The text panel that accompanies the photographs recounts Ovid’s tale of Jupiter teasing Juno by saying ‘of course, you women get far more pleasure out of love than men do’. Juno’s vengeful denial of this is ripe for feminist reappraisal and Ferran writes, ‘I too want to suggest something of the unspeakable of feminine desire …’ As with the other photographs in this series, Ferran has overlaid the text panel and the photographs of girls with images of weather-worn stone. This creates a sense of both timelessness and time passed, and gives a sculptural and memorial feeling to the series. They recall ancient temple friezes while still appearing utterly contemporary, aware of their art historical antecedents just as they are manipulated by Ferran to her own ends.

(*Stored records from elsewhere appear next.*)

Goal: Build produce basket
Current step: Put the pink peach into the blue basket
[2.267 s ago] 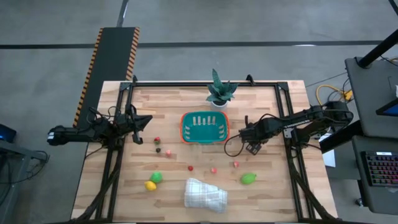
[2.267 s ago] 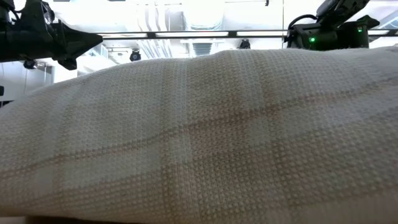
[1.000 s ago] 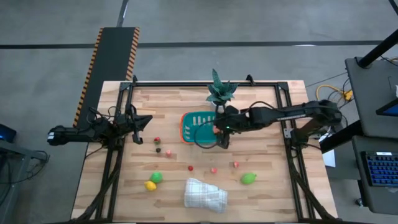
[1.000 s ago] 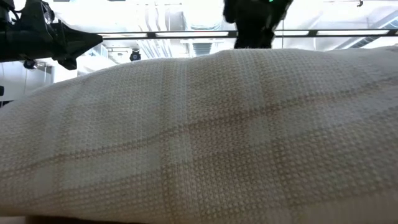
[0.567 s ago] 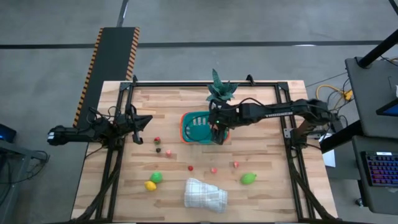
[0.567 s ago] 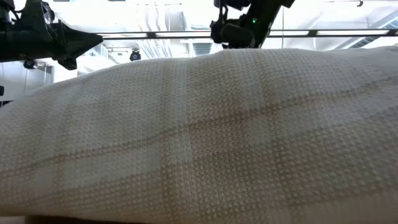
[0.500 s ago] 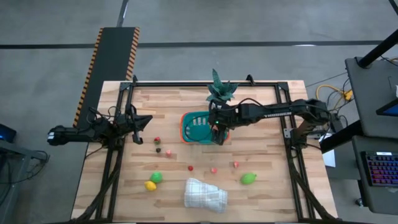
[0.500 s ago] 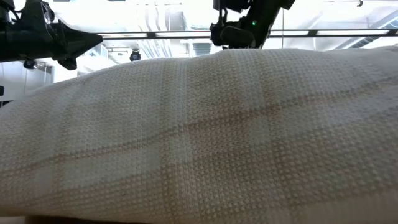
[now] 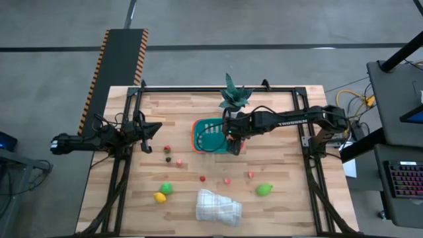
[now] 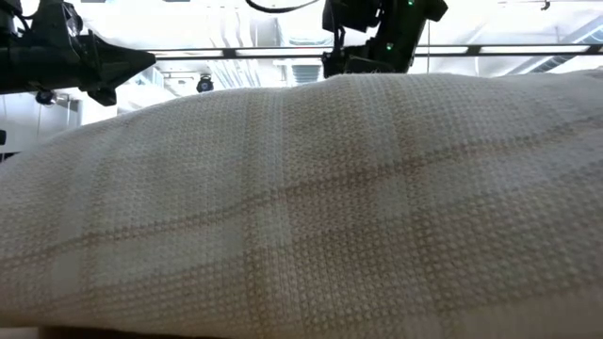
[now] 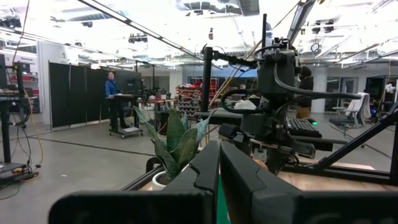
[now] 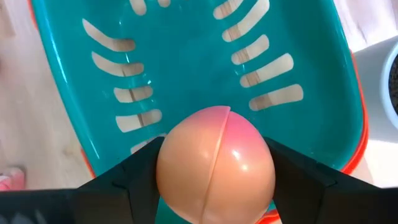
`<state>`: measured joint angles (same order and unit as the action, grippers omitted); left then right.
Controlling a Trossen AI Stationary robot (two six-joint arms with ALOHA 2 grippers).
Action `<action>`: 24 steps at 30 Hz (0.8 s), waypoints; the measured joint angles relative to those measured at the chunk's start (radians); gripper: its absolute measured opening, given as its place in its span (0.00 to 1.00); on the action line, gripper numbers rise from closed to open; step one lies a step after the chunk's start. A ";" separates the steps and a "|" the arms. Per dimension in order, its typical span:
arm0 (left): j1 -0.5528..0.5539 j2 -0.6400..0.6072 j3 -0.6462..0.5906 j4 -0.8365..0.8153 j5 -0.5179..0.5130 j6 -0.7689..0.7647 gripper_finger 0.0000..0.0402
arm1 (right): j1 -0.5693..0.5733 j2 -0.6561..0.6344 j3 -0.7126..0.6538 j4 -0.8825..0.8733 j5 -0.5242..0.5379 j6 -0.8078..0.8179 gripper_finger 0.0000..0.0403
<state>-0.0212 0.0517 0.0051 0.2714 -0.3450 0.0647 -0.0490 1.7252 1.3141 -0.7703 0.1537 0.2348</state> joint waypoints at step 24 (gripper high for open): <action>0.000 0.000 0.000 0.000 0.000 0.000 0.00 | 0.001 0.000 -0.007 -0.046 -0.057 0.045 0.60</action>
<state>-0.0212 0.0518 0.0051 0.2711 -0.3451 0.0645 -0.0483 1.7252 1.3067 -0.8160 0.0968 0.2798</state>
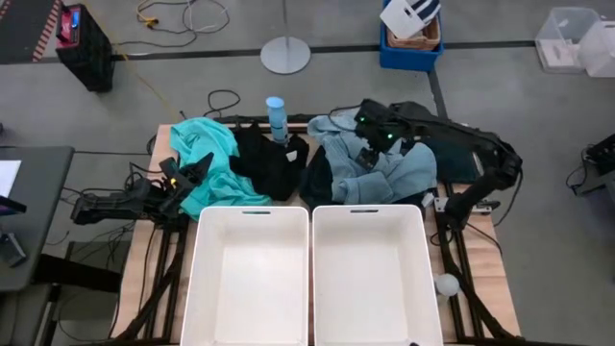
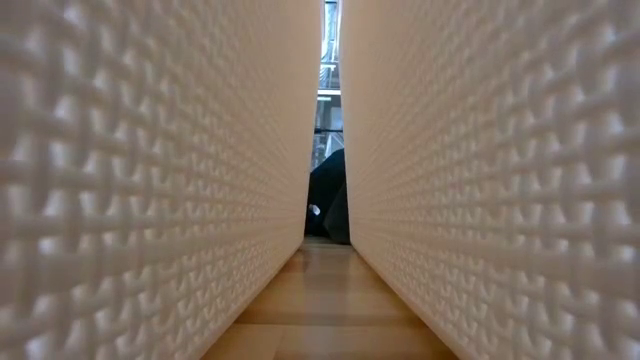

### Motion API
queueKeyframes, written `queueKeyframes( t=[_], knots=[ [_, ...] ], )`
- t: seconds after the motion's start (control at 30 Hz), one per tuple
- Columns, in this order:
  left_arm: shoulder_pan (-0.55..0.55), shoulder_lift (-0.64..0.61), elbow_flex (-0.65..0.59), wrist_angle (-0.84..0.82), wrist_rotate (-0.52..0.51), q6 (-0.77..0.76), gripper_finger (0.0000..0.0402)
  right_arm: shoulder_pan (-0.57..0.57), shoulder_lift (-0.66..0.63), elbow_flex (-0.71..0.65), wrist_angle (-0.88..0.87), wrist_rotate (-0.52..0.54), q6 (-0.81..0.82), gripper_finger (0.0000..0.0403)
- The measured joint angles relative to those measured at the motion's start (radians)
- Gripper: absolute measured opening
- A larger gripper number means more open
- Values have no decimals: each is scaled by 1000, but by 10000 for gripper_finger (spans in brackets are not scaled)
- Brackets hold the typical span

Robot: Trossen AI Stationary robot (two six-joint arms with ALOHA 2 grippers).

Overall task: Sort clothes
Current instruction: Put the light blue pants into the right white bin

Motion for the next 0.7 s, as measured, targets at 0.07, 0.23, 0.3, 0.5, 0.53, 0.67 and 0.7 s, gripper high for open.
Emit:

These seven photographs are part of an original suite of 13 which comprised Ferran’s first solo exhibition at Performance Space in Sydney in 1984 and which were subsequently exhibited in Australian Perspecta 1985, at the AGNSW. They received considerable critical attention and were seen as reflecting prevalent theories about femininity and sexuality, desire and language, particularly as expressed in the writings of theorists such as Michel Foucault, Jacques Lacan and Julia Kristeva.
Ferran’s subsequent series have been concerned with history and memory, both the history of photography and representation and the memory of events and lives once lived. She has often sought to image the unknowable, to create photographs which are meditations on past moments and acts which exist at the edge of speculation and the imaginary rather than illustrating documentary fact. In 1995 she undertook a residency with Anne Brennan at the Hyde Park Barracks in Sydney, a former convict barracks and female asylum, and produced a series of photographs of the scraps of fabric, pins and other detritus that had been found under the floorboards as well as a series of ghostly photographs of women’s caps, evoking the lives of the women who had lived and died there. More recently she has made photograms of historic women’s and children’s clothing, and a series of photographs of the sites of Tasmania’s convict ‘female factories’.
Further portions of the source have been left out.